5.2. Assessment of Rate of Formal Errors of METARs and SPECIs

In general, the assessment suggests that ERROR (E) and WARNING (W) errors are higher in SPECIs that are often issued unexpectedly, without an obvious reason. The total numbers of reports and formal E and W errors (from December 2016) are illustrated in Table 6, where N is the number of analyzed reports, E corresponds to the number of reports with an ERROR only, W corresponds to the number of reports with a WARNING only, EW corresponds to the number of reports with both an ERROR and a WARNING, and OK corresponds to the number of reports without either an ERROR or a WARNING. The situation appears worst at military station LKCV (Čáslav), amounting to a 1% error for METARs and an over 2% error for SPECIs. The remainder of the stations show a markedly lower rate of errors.

5.2.1. Assessment of ERROR (E) Errors

E errors are most commonly due to inconsistency in the order of signs. This group includes typos, missing information related to the meteorological element, incorrectly attributed weather (actual or previous), and incorrect order of groups.

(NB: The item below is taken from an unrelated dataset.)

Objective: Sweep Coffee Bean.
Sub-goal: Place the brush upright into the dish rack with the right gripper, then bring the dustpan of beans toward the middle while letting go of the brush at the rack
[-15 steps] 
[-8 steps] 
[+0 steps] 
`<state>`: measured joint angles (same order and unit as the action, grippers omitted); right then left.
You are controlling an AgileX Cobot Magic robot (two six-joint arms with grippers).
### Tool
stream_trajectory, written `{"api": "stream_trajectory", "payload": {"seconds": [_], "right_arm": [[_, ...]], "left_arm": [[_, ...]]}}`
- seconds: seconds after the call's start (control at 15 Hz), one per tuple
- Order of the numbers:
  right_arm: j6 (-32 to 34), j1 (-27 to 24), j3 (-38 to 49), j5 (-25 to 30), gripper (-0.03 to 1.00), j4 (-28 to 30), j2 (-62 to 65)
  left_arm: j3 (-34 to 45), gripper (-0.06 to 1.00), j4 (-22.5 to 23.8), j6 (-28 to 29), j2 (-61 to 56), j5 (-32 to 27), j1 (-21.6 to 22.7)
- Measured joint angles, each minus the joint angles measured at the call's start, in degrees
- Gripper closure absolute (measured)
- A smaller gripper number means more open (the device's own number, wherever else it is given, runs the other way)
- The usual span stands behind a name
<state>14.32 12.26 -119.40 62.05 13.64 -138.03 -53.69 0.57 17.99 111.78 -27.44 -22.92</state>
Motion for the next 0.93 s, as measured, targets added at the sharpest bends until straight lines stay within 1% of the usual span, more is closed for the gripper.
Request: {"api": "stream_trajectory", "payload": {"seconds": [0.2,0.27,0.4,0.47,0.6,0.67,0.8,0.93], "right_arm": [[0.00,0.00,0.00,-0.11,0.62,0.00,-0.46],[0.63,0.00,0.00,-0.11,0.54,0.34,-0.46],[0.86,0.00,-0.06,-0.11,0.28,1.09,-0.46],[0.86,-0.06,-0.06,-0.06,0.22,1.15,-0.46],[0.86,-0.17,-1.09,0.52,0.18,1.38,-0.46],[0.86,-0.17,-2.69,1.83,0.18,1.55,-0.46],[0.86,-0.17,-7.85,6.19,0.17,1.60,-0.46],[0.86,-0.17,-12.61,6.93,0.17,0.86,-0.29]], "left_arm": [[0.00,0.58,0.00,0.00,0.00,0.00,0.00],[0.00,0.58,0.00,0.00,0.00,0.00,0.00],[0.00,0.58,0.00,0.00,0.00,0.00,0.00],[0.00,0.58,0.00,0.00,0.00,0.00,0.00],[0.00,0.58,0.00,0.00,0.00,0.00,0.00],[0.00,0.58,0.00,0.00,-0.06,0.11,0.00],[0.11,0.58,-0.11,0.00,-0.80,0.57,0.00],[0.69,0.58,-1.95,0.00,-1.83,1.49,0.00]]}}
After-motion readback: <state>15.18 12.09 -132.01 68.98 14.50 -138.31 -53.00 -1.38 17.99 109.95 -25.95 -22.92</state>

The second most common reason for these errors is indication of mist (BR, abbreviation of the French word “brume”) despite the fact that visibility is lower than 1000 m or higher than 5000 m. The mist was incorrectly coded in the reports during visibilities from 400 m to more than 10,000 m. It appears more often during visibilities above 5000 m, which might be due to a confusion of various definitions of mist in SYNOP reports or possibly in reports for climatologic purposes. This type of error in visibility is more frequent in reports issued by civilian stations. Another detected error that shows similarities to this case is a situation where visibility is less than 5000 m, and no associated phenomenon is cited.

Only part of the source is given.